● REQUIREMENT: Reproduce precisely the lines of the material below from the line containing "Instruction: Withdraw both" up to and including its last line. Pictures must not be copied.
Top of PROVIDED MATERIAL
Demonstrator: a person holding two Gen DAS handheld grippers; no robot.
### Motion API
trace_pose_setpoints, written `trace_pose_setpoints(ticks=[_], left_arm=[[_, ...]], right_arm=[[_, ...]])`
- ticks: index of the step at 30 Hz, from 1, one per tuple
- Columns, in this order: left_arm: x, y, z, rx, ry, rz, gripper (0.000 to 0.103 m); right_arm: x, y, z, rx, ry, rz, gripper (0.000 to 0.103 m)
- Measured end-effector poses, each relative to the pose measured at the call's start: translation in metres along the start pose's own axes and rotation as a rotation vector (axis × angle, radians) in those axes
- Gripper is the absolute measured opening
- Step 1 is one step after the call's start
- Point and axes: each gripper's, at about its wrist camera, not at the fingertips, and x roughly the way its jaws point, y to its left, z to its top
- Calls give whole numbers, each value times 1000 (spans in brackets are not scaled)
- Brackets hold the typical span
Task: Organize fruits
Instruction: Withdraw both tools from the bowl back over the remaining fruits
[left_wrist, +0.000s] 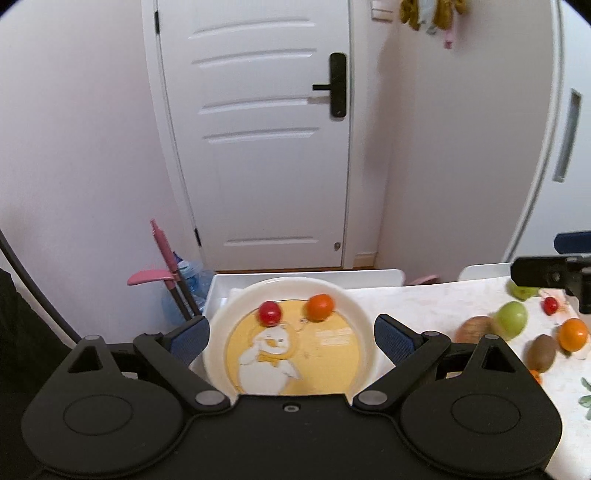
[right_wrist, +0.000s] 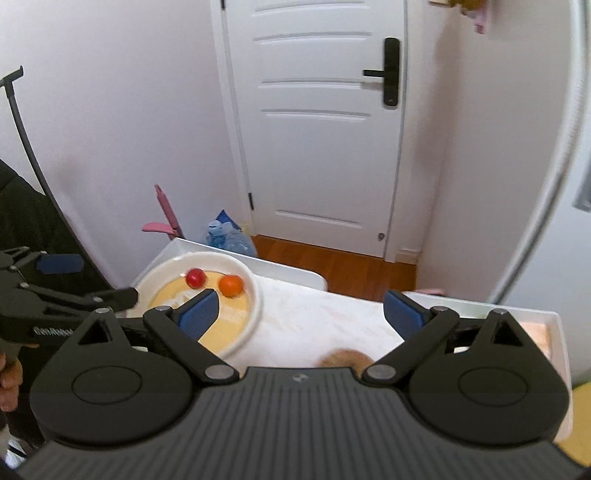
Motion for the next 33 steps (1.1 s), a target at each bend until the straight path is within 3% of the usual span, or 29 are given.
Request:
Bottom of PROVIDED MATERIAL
● WORKED SOLUTION:
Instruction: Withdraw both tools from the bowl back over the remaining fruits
[left_wrist, +0.000s] 
[right_wrist, +0.000s] 
Motion for the next 33 steps (1.1 s), a target at each bend until the straight path is within 3% of the usual span, or 29 are given.
Request:

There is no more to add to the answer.